_Problem to work on:_
Reproduce precisely the lines of the listing below, starting with the line that contains "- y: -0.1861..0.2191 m" and stopping after the line that contains "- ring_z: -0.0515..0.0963"; include nothing else.

_Dataset excerpt:_
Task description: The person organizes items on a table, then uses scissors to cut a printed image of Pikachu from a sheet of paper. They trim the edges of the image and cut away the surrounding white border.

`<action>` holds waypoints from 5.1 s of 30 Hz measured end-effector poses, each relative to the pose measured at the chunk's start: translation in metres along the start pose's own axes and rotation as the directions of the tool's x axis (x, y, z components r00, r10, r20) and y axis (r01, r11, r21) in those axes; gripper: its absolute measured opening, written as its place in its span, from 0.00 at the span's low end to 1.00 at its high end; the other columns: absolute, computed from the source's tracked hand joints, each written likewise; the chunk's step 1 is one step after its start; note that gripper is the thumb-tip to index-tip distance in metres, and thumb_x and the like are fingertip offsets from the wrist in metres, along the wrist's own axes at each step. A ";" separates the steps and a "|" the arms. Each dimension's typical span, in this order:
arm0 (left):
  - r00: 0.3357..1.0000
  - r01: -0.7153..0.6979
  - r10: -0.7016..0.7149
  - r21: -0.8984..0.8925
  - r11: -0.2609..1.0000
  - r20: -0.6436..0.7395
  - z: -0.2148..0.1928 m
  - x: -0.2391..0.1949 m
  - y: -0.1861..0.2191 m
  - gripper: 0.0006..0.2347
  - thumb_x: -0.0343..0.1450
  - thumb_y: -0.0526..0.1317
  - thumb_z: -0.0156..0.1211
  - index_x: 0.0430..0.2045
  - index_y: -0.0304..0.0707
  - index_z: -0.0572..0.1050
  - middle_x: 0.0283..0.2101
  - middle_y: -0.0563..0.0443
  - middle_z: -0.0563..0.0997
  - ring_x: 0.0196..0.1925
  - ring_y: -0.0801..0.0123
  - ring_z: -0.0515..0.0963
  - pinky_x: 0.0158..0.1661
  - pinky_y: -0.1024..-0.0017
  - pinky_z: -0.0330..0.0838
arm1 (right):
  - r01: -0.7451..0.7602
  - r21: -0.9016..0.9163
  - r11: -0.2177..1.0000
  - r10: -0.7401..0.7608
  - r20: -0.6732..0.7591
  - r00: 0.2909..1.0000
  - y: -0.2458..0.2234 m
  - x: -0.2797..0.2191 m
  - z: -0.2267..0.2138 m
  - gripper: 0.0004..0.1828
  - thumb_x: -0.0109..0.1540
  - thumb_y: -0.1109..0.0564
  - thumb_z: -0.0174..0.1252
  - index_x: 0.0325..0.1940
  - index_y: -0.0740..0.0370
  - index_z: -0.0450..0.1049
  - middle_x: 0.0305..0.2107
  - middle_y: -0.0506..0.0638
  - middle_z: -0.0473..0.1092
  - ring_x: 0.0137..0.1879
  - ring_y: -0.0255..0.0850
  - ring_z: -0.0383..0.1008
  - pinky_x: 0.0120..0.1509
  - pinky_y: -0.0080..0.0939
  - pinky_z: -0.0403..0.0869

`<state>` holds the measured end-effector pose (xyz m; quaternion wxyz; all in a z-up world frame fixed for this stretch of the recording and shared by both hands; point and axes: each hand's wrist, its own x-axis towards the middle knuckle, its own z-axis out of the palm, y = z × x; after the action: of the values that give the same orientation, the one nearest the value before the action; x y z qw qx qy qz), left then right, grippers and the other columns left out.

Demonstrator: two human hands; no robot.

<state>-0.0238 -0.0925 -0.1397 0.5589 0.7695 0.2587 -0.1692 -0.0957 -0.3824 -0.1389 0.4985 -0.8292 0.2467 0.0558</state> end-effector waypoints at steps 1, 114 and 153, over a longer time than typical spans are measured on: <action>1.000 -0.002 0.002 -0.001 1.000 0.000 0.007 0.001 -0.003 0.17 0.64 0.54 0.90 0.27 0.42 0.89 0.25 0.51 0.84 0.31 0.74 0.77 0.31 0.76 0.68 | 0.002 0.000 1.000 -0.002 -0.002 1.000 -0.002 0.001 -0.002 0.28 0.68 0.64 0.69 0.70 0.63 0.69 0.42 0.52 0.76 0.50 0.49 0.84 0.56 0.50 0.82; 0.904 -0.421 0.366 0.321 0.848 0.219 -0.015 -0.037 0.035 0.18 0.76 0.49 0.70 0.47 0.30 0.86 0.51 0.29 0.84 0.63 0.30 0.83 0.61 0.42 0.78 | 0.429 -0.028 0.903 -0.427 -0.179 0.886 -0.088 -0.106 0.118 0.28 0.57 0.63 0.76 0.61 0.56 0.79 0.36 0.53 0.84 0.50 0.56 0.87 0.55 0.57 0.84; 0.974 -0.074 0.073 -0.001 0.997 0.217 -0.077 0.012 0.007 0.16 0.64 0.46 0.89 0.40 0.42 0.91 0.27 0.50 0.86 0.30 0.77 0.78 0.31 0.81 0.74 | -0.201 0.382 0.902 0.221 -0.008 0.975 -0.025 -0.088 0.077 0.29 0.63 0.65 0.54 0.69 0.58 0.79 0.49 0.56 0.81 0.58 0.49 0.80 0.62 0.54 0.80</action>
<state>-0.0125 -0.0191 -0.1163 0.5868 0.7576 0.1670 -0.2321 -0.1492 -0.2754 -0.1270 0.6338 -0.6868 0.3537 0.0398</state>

_Expected answer:_
  - y: -0.1861..0.2191 m
  - gripper: 0.0006..0.2347
  - thumb_x: -0.0343..0.1450
  - thumb_y: -0.0526..0.1317
  - thumb_z: -0.0156..0.1211
  - index_x: 0.0430..0.2045
  - index_y: -0.0304..0.0707
  - index_z: -0.0572..0.1050
  - middle_x: 0.0283..0.2101
  - middle_y: -0.0563..0.0443
  - middle_z: -0.0563..0.0997
  - ring_x: 0.0196..0.1925
  - ring_y: -0.0801..0.0123
  - ring_z: -0.0515..0.0963

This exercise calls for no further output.